Task item: Could you copy each line of the listing below that has the word "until"?

Entries provided:
|---|

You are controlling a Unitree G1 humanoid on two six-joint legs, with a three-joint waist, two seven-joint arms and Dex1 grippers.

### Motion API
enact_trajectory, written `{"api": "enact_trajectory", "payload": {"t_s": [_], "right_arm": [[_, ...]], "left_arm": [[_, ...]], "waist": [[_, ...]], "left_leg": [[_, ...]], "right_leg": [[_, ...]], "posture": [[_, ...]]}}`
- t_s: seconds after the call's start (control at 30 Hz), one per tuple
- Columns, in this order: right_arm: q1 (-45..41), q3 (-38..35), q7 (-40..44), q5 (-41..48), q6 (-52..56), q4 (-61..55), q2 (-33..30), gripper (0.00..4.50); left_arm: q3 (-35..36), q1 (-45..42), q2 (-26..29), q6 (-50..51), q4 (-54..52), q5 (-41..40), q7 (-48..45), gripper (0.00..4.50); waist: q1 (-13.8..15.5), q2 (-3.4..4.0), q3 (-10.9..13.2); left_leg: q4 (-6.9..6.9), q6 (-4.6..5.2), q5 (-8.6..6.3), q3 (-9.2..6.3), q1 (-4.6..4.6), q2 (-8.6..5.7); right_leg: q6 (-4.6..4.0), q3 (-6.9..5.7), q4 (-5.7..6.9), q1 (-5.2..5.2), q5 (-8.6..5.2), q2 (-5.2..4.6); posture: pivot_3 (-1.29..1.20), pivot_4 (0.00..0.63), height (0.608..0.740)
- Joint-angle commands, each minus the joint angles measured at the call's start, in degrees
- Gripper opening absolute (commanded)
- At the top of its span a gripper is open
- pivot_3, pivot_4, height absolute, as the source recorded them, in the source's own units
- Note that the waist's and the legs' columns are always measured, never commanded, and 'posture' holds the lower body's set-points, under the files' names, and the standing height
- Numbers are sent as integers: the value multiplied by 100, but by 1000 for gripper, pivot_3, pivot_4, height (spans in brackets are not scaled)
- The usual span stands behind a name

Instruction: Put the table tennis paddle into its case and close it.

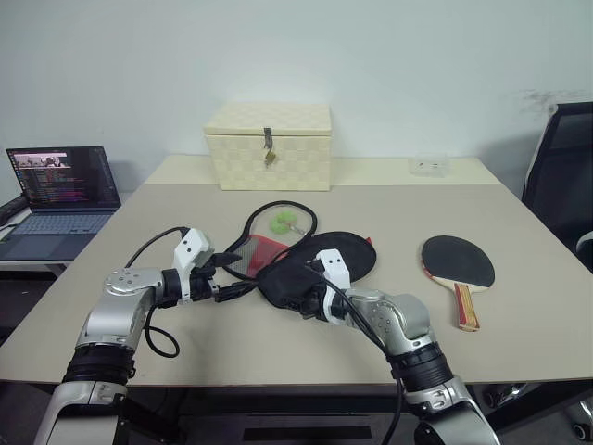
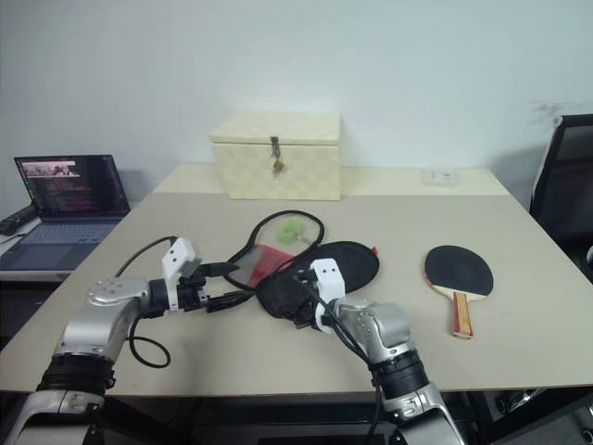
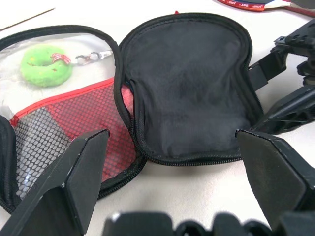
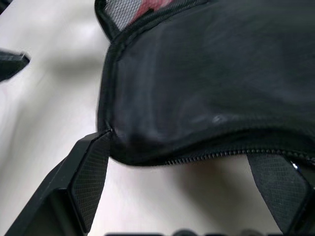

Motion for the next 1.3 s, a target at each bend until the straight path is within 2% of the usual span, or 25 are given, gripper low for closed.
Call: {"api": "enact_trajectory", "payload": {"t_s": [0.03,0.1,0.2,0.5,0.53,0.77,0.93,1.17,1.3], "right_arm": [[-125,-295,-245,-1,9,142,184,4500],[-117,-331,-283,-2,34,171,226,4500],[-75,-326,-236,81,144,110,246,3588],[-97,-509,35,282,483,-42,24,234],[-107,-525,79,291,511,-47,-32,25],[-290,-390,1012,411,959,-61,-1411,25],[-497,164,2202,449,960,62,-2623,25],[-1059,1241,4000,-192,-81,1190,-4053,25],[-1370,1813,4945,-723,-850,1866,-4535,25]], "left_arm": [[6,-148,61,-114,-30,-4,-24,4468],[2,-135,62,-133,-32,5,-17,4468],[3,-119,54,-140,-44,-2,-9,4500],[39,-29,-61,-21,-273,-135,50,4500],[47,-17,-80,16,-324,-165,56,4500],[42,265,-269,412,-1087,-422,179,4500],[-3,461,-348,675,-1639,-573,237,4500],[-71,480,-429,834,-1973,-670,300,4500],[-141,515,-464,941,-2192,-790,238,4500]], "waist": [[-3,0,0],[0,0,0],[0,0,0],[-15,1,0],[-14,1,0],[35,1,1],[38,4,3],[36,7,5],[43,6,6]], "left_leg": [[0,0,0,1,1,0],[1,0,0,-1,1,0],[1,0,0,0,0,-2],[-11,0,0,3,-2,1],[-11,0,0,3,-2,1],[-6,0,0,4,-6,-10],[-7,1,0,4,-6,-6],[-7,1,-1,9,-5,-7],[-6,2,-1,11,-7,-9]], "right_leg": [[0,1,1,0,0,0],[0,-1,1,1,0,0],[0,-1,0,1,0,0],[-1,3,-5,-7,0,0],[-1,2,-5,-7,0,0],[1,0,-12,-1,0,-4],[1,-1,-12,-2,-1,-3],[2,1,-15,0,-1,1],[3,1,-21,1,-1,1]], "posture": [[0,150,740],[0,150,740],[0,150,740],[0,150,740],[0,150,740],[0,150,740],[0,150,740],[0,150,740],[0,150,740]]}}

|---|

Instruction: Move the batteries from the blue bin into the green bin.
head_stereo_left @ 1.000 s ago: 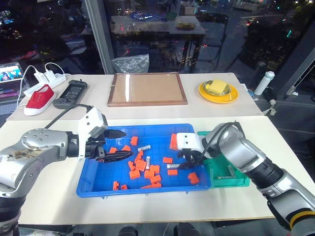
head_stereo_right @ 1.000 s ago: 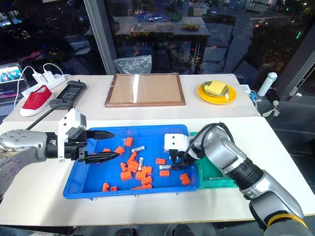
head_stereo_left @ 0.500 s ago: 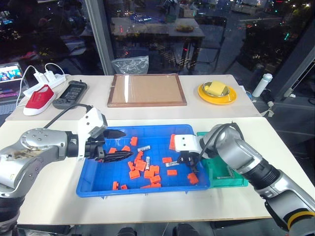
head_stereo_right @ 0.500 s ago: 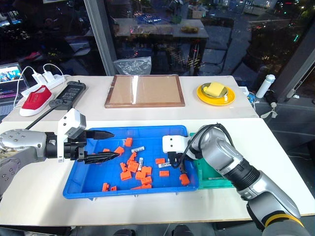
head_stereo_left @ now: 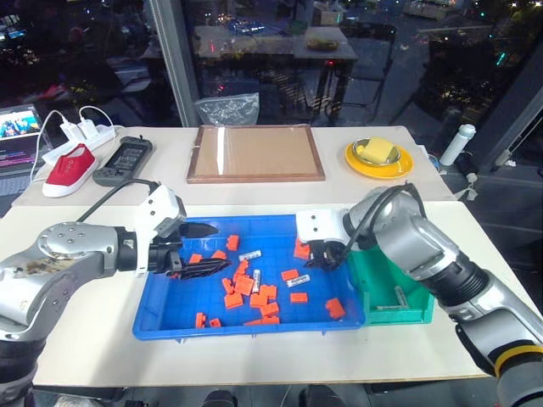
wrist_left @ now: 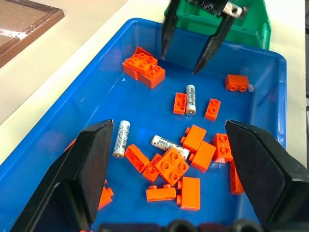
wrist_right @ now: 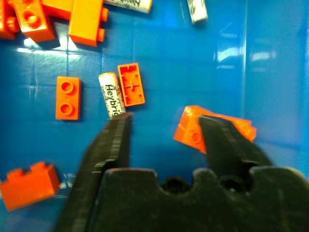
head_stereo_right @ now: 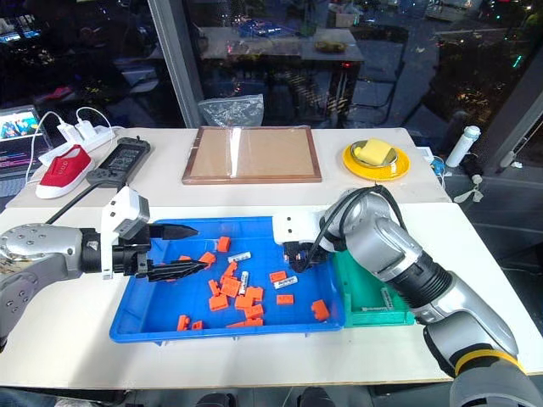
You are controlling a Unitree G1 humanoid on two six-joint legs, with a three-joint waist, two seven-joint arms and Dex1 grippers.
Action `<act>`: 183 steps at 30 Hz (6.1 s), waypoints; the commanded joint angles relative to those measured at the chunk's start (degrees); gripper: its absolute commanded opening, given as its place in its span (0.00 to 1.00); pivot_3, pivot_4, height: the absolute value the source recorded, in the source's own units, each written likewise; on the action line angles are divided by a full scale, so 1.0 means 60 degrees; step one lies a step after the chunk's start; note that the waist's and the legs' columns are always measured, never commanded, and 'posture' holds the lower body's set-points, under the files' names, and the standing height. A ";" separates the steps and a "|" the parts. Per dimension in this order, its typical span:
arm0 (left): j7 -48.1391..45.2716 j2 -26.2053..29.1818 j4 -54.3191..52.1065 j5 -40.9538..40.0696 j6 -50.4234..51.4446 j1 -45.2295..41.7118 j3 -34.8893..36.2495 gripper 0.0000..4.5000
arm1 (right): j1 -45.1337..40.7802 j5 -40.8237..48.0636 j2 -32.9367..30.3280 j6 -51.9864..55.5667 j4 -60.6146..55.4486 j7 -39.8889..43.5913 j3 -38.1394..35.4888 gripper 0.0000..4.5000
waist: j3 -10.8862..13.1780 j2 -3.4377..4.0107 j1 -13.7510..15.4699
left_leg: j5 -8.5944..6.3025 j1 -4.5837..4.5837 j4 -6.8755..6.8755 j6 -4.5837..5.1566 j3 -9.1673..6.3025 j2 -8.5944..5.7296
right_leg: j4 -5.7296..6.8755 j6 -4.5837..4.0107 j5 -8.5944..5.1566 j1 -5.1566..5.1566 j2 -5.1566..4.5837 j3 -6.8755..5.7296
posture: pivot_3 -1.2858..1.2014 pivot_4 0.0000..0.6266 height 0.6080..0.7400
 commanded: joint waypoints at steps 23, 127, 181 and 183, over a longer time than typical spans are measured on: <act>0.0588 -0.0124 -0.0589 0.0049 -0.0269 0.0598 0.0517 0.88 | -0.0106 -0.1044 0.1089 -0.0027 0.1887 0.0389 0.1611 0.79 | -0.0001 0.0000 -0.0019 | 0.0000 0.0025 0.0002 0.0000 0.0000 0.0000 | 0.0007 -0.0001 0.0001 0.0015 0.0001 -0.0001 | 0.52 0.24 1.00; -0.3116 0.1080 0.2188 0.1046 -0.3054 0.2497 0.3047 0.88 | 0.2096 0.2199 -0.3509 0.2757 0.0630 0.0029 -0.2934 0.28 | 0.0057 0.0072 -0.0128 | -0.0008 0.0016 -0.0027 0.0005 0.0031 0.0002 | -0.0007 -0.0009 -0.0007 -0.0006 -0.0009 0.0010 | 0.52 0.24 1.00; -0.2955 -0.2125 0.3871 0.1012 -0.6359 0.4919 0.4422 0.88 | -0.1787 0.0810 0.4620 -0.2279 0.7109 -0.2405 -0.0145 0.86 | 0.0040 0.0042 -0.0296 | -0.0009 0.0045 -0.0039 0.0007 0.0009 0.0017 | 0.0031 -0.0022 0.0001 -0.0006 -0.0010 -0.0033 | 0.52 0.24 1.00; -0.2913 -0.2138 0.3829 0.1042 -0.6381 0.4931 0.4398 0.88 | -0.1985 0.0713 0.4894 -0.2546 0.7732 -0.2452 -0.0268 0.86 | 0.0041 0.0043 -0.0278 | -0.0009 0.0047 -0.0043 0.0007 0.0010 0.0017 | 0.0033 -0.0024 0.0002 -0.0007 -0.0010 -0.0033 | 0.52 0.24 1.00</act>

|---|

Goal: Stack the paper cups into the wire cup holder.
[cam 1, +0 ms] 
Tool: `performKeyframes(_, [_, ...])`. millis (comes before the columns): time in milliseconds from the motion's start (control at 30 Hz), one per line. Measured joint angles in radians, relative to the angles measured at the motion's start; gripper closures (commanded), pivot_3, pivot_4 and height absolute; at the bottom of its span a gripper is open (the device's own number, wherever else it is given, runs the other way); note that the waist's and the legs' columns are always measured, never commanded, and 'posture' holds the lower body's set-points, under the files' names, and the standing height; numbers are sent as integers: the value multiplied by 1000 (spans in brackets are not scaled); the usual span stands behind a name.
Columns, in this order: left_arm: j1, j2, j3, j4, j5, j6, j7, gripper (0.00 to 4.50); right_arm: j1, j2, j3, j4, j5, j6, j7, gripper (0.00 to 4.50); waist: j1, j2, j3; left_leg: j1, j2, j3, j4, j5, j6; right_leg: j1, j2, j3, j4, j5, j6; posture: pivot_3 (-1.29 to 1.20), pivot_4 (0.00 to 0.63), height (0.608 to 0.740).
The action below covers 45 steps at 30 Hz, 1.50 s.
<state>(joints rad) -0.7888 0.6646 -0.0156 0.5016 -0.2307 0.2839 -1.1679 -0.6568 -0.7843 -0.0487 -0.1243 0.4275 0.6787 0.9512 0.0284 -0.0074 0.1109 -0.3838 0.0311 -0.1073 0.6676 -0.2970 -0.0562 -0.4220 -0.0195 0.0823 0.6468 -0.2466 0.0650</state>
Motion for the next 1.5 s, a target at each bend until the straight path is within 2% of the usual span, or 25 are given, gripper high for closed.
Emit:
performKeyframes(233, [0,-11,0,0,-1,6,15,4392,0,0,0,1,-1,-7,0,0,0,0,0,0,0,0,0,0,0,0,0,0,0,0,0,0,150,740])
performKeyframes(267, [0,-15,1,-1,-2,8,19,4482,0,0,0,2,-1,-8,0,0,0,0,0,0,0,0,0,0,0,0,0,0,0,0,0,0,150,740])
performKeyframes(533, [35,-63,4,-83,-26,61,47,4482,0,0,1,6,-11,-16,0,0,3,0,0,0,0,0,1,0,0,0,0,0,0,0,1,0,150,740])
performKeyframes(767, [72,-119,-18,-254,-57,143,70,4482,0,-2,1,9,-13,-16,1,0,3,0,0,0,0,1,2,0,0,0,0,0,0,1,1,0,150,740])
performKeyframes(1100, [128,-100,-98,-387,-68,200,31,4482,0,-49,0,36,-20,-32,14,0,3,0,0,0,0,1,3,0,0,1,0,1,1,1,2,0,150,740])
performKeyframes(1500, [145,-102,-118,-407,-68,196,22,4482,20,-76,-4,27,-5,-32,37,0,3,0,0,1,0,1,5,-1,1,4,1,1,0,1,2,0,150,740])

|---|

Solution to the exercise:
Motion for the next 1.3 s, a target at each bend until the straight path is within 2% of the usual span, or 25 are given, gripper low for closed.
Motion for the next 1.5 s, a target at each bend until the straight path is within 2% of the usual span, or 25 are given, gripper high for closed.

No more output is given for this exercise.